Computational and Systems Biology Program, Memorial Sloan Kettering Cancer Center, New York, NY, USA.
Tri-Institutional Training Program in Computational Biology and Medicine, New York, NY, USA.
Nat Methods. 2019 Sep;16(9):858-861. doi: 10.1038/s41592-019-0511-y. Epub 2019 Aug 12.

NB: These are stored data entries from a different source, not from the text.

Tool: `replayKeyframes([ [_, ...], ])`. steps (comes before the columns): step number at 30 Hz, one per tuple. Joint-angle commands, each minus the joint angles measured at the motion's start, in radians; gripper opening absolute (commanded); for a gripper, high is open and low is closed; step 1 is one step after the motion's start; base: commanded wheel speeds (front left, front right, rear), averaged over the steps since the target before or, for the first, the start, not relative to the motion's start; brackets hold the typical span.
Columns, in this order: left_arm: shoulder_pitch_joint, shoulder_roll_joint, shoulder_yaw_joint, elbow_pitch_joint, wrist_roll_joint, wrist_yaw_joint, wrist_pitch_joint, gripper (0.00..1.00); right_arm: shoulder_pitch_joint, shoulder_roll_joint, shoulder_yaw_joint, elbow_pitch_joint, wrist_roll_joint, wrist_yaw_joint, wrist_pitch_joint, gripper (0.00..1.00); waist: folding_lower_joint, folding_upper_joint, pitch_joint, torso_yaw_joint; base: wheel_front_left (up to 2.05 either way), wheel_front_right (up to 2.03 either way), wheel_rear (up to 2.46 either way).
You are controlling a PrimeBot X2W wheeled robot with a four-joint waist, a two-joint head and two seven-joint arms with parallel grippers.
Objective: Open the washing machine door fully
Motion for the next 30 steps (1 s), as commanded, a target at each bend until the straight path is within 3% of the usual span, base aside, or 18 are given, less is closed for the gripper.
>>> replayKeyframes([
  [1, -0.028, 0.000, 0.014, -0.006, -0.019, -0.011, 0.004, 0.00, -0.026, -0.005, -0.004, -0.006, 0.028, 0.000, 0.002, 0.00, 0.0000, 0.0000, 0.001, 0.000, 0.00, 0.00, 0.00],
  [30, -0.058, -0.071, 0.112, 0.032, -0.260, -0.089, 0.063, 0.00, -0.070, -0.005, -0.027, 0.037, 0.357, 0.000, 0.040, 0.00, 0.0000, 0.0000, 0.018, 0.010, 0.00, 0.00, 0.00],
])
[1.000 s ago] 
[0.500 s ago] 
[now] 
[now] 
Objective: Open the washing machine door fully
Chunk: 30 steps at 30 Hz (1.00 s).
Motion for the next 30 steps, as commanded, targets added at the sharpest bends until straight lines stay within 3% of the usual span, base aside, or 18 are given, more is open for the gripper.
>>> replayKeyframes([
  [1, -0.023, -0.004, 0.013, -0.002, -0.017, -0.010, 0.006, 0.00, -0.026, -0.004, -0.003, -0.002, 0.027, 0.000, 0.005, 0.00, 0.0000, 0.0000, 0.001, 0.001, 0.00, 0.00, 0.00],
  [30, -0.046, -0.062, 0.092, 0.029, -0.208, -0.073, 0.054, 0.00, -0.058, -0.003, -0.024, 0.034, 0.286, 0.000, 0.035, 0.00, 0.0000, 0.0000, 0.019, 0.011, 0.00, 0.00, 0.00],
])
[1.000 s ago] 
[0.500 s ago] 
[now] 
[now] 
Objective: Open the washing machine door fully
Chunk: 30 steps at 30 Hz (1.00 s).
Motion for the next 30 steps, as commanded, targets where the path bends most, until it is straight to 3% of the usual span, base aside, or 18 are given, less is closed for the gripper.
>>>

The decoding of transcription factor (TF) binding signals in genomic DNA is a fundamental problem. Here we present a prediction model called BindSpace that learns to embed DNA sequences and TF labels into the same space. By training on binding data from hundreds of TFs and embedding over 1 M DNA sequences, BindSpace achieves state-of-the-art multiclass binding prediction performance, in vitro and in vivo, and can distinguish between signals of closely related TFs.
转录因子(TF)结合信号在基因组 DNA 中的解码是一个基本问题。在这里,我们提出了一个名为 BindSpace 的预测模型,它可以学习将 DNA 序列和 TF 标签嵌入到同一个空间中。通过对来自数百个 TF 的结合数据进行训练,并嵌入超过 100 万个 DNA 序列,BindSpace 在体外和体内实现了最先进的多类结合预测性能,并且可以区分密切相关的 TF 的信号。